Dainty and flavourful, everyone loves to indulge in tiny bites of traditional tea sandwiches. Though they appear finicky to make, these tea sandwiches are easy to assemble and entirely make-ahead.
Pinwheel Sandwiches Trim crusts from 5 slices white or whole wheat sandwich loaf, cut Pullman-style. (Ask bakery to cut sandwich loaf horizontally, or Pullman style.) Using rolling pin, flatten slices slightly. Spread with 1/3 cup (75 mL) butter, softened; spread with filling.

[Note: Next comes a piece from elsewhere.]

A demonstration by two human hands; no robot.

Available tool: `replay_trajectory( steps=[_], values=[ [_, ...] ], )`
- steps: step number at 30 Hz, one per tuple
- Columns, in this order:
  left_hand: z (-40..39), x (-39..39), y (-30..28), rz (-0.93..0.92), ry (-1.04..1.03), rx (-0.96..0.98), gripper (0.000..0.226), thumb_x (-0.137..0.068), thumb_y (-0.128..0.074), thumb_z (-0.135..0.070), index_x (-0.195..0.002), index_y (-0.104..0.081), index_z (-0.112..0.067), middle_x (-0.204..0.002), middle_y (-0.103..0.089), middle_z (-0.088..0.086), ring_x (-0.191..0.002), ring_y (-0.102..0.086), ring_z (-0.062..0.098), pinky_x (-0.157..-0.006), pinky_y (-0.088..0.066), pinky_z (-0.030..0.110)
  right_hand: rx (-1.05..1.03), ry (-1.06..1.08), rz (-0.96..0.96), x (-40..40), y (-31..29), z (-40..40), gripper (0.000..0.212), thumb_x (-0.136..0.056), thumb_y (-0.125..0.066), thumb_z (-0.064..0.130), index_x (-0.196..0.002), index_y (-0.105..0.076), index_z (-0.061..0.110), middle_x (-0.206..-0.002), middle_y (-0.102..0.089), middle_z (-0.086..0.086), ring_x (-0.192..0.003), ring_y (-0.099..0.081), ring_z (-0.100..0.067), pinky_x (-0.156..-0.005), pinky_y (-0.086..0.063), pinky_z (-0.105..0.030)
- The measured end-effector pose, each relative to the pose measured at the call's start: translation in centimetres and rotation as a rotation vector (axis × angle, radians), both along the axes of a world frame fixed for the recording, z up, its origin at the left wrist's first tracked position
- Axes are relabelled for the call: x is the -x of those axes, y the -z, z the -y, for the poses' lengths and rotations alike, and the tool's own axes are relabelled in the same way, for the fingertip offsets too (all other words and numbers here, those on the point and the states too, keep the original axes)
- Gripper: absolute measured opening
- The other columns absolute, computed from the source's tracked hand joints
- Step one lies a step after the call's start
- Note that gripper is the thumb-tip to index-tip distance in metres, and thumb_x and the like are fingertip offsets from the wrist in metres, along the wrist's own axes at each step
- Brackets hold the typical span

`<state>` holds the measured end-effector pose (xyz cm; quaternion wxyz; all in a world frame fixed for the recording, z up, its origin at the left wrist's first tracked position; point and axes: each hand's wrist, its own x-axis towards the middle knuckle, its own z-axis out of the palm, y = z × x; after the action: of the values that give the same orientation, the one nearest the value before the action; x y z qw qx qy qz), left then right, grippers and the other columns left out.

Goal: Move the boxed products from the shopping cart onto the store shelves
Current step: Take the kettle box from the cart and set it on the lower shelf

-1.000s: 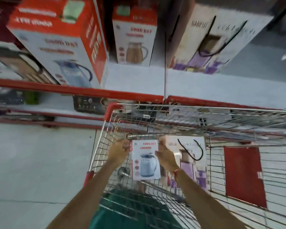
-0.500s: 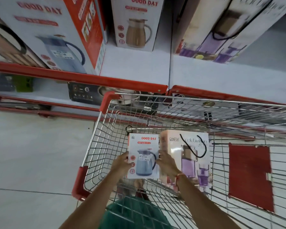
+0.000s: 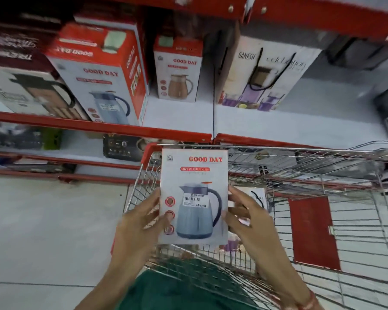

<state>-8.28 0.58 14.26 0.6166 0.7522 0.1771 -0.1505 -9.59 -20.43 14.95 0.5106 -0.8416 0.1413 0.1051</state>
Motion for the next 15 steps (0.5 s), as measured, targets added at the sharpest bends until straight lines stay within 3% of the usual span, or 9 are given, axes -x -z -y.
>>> replay_trajectory(
  steps=[2, 6, 8, 11, 12, 15],
  values=[
    [-0.5, -0.2, -2.0, 0.023, -0.018, 0.073, 0.06, -0.074, -0.071, -0.007, -0.123, -0.055, -0.037, -0.081, -0.068, -0.036, -0.097, -0.067, 0.009, -0.07, -0.056, 0.037, -0.057, 0.03, 0.05, 0.4, -2.2, -0.2, 0.054, -0.089, -0.064, 0.012, -0.133, -0.049, 0.039, -0.123, -0.059, 0.022, -0.09, -0.055, 0.027, -0.061, -0.047, 0.0],
    [-1.7, -0.6, -5.1, 0.078, -0.053, 0.185, 0.057, -0.062, -0.076, -0.005, -0.109, -0.064, -0.035, -0.08, -0.073, -0.027, -0.085, -0.07, -0.003, -0.058, -0.06, 0.022, -0.11, 0.047, 0.115, 0.9, -6.1, -0.1, 0.053, -0.086, -0.068, 0.013, -0.126, -0.055, 0.046, -0.12, -0.062, 0.03, -0.102, -0.062, 0.009, -0.078, -0.057, -0.024],
    [-2.1, -0.7, -6.1, 0.118, -0.039, 0.2, 0.056, -0.057, -0.076, -0.007, -0.105, -0.067, -0.034, -0.086, -0.074, -0.023, -0.085, -0.069, -0.005, -0.062, -0.059, 0.019, -0.115, 0.06, 0.161, 0.8, -7.3, -0.1, 0.053, -0.085, -0.069, 0.011, -0.125, -0.057, 0.043, -0.116, -0.064, 0.032, -0.101, -0.063, 0.009, -0.079, -0.057, -0.023],
    [-2.3, -1.0, -6.7, 0.173, -0.028, 0.211, 0.054, -0.061, -0.076, 0.0, -0.103, -0.07, -0.033, -0.092, -0.074, -0.019, -0.089, -0.069, -0.002, -0.066, -0.059, 0.019, -0.094, 0.06, 0.209, 0.7, -8.2, -0.4, 0.053, -0.084, -0.069, 0.012, -0.122, -0.058, 0.047, -0.11, -0.064, 0.036, -0.095, -0.056, 0.024, -0.072, -0.048, -0.003],
    [-2.4, -1.1, -6.8, 0.185, -0.025, 0.21, 0.053, -0.061, -0.076, 0.001, -0.103, -0.07, -0.033, -0.093, -0.074, -0.019, -0.091, -0.07, 0.0, -0.067, -0.059, 0.02, -0.086, 0.06, 0.211, 0.6, -8.4, -0.5, 0.053, -0.083, -0.07, 0.013, -0.121, -0.057, 0.049, -0.108, -0.063, 0.038, -0.095, -0.055, 0.025, -0.07, -0.046, -0.002],
    [-2.4, -1.3, -6.9, 0.212, -0.017, 0.205, 0.055, -0.061, -0.075, 0.0, -0.106, -0.069, -0.031, -0.096, -0.075, -0.016, -0.092, -0.07, 0.002, -0.067, -0.059, 0.021, -0.088, 0.074, 0.204, 0.4, -8.7, -0.7, 0.055, -0.082, -0.071, 0.016, -0.12, -0.058, 0.053, -0.112, -0.063, 0.037, -0.1, -0.061, 0.013, -0.079, -0.047, -0.019]
  ],
)
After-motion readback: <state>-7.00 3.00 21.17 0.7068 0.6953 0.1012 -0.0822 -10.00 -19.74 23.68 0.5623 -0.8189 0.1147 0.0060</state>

Place 1 asparagus spear (or 2 baby gherkins) along 1 short end of each. Starting at asparagus, roll up tightly without squeezing. Wrap each roll tightly in plastic wrap. Refrigerate for 1 hour. With serrated knife, trim ends; cut each roll into 6 slices.
Makes 30 pieces. Pinwheel Sandwich recipe: Curried Egg Salad Triangle Sandwiches Spread 16 thin slices whole wheat or white sandwich bread with 1/3 cup (75 mL) butter, softened; spread filling evenly over 8 of the slices. Top with remaining slices, pressing lightly. Place on rimmed baking sheet and cover with damp tea towel; cover tightly with plastic wrap and refrigerate until firm, about 1 hour. Trim off crusts. Cut each sandwich into 4 pieces.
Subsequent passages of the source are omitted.